Following the introduction of the brand-new Value Added Tax (VAT) regime in January 2018, the Kingdom of Saudi Arabia has also started promoting a national electronic invoicing platform called ESAL. This is a joint effort between the Saudi Arabian Monetary Authority (SAMA) and the General Authority of Zakat and Tax (GAZT). These measures are in response to the low oil price of recent years, as well as the increasing levels of tax evasion in the country.
This national e-invoicing platform aims to provide suppliers and buyers with a single point to where eInvoices can be sent, received and processed. By building ESAL’s e-invoicing platform on top of an existing e-bill payment service called SADAD – which facilitates connections between businesses and Saudi Arabian banks – the aim is to also provide a “single source of truth between suppliers and buyers”. More importantly, the platform facilitates communication channels for suppliers and buyers for invoicing processes, including real-time notification and technical means for rejection and approval of eInvoices.
As Saudi Arabia has relatively strict record-keeping rules that require taxpayers to store invoices locally in the Kingdom, it is not surprising to see that the platform also provides an eInvoice archiving facility for the transacting parties. This functionality will further enhance the tax record centralisation and localisation in the country.

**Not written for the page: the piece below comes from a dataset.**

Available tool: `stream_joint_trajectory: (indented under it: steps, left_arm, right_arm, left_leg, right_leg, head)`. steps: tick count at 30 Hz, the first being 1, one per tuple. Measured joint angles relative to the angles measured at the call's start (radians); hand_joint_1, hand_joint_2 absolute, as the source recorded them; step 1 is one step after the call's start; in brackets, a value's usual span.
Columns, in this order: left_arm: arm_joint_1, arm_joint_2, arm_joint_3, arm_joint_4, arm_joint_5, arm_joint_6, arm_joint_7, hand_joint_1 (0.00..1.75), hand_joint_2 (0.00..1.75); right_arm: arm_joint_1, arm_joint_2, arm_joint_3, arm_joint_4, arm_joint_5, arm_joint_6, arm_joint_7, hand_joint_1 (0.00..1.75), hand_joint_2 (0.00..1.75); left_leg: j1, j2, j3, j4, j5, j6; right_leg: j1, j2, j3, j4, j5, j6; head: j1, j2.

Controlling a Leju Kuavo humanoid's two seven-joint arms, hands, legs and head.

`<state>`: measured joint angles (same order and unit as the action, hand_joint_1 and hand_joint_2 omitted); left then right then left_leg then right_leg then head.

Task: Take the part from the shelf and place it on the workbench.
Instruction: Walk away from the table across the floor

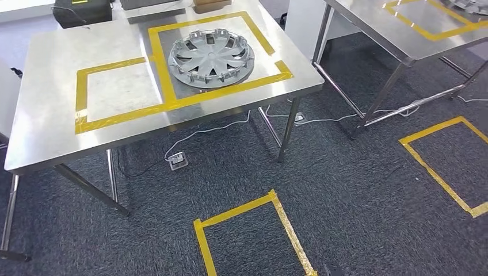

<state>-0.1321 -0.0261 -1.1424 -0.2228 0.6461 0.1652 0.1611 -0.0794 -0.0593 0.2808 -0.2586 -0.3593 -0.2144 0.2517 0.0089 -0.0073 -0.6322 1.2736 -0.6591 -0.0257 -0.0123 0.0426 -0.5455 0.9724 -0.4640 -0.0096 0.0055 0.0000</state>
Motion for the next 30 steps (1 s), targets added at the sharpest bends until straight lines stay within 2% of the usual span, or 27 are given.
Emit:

By establishing such a platform, the tax authority aims to monitor business activities and track billing and invoicing status to ensure better collection of VAT and reduce tax evasion. Although it is a platform involving only suppliers and buyers – and while there has so far been no indication of real-time clearance of transaction data in the invoicing process – using this platform would, of course, imply a certain level of compliance under the invoicing requirements set out in the Saudi Arabian VAT law. What we have seen in past years is that in countries where there is a centralised e-invoicing solution provided by government authorities either for public procurement invoicing or for businesses to use on a voluntary basis, such systems could be the basis for future e-invoicing mandates and the entering point for government clearance.
As one of the two members that implemented VAT and relevant technical measures in a timely manner following the Gulf Cooperation Council (GCC) VAT Framework Agreement, Saudi Arabia could be the key indicator of the future trend of VAT control in the GCC.